The New York Times reports: Iran’s parliament voted Tuesday to support implementing a landmark nuclear deal struck with world powers despite hard-line attempts to derail the bill, suggesting the historic accord will be carried out.

The bill will be reviewed by Iran’s 12-member Guardian Council, a group of senior clerics who could return it to lawmakers for further discussion. However, Iran’s Supreme Leader Ayatollah Ali Khamenei, who has the final say on key policies, has said it is up to the 290-seat parliament to approve or reject the deal.

Signaling the nuclear deal’s likely success, a spokesman for moderate President Hassan Rouhani’s administration welcomed the parliament’s vote and called it a “historic decision.”

“Members of parliament made a well-considered decision today showing they have a good understanding of the country’s situation,” Mohammad Bagher Nobakht said. “We hope to see acceleration in progress and development of the country from now on.”

The European Union’s foreign policy chief Federica Mogherini, who helped facilitate the nuclear talks, also praised the vote as “good news” in a message on Twitter.

In the parliamentary session carried live by state radio, 161 lawmakers voted for implementing the nuclear deal, while 59 voted against it and 13 abstained. Another 17 did not vote at all, while 40 lawmakers did not attend the session.

A preliminary parliamentary vote Sunday saw 139 lawmakers out of the 253 present support the outline of the bill. But despite getting more support Tuesday, hard-liners still tried to disrupt the parliament’s session, shouting that Khamenei himself did not support the bill while trying to raise numerous proposals on its details. [Continue reading…]

The Wall Street Journal reports: Tensions between the U.S. and Iran, rather than easing as a result of July’s nuclear accord, are increasing over a wide spectrum of issues tied to the broader Middle East security landscape and to domestic Iranian politics, current and former U.S. officials say.

Just in the past two days, Iran has test-fired a ballistic missile and announced the conviction of American journalist Jason Rezaian, fueling suspicions the historic nuclear agreement has allowed Tehran’s Islamist clerics to step up their long-held anti-U.S. agenda.

Washington’s closest Mideast allies, particularly Israel and Saudi Arabia, are more broadly concerned about Iran’s ability to use the diplomatic cover provided by the nuclear accord—and the promised release of tens of billions of dollars of frozen oil revenues—to strengthen its regional position and that of its allies. [Continue reading…]

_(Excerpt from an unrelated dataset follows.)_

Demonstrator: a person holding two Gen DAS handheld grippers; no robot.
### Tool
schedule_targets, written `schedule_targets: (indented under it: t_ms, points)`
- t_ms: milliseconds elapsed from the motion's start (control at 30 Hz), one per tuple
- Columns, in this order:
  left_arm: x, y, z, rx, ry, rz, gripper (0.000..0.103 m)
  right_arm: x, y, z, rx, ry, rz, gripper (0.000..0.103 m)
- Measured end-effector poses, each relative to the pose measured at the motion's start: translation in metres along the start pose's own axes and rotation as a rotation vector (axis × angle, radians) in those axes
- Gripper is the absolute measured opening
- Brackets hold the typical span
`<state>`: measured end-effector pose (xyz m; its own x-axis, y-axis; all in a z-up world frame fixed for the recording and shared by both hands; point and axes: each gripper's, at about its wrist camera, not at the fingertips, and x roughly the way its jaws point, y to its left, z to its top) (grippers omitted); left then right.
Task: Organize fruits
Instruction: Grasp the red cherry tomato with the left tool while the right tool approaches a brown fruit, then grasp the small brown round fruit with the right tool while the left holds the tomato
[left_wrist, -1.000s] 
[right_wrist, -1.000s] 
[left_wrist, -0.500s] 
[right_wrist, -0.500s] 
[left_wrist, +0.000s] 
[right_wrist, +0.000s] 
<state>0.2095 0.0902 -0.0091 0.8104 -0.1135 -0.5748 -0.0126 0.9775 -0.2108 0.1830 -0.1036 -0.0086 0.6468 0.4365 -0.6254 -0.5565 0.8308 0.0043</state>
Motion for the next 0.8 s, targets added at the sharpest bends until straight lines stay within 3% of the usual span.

Reuters reports: Iran’s Supreme Leader Ayatollah Ali Khamenei on Wednesday banned any further negotiations between Iran and the United States, putting the brakes on moderates hoping to end Iran’s isolation after reaching a nuclear deal with world powers in July.

Khamenei, the highest authority in the Islamic Republic, already said last month there would be no more talks with the United States after the nuclear deal, but has not previously declared an outright ban. [Continue reading…]

The New York Times reports: The Washington Post said on Monday that its correspondent Jason Rezaian, who has been jailed for 14 months in Iran on espionage charges, had been convicted after a trial that ended two months ago.

While the conviction could not be independently confirmed — a spokesman for the Iranian judiciary said on Sunday that a verdict had been handed down, but he did not disclose specifics — Iran appeared to be moving on Monday to position Mr. Rezaian’s case as part of a broader effort to get the release of Iranians detained in the United States.

On Monday, a state television news channel accused Mr. Rezaian, a dual American-Iranian citizen, of providing information to the United States about individuals and companies who were helping Iran circumvent international economic sanctions.

Iranian leaders, including President Hassan Rouhani, have raised the idea of a prisoner swap, suggesting that Mr. Rezaian, 39, could be exchanged for people who Tehran says are being held by or on the orders of the United States for violating sanctions. [Continue reading…]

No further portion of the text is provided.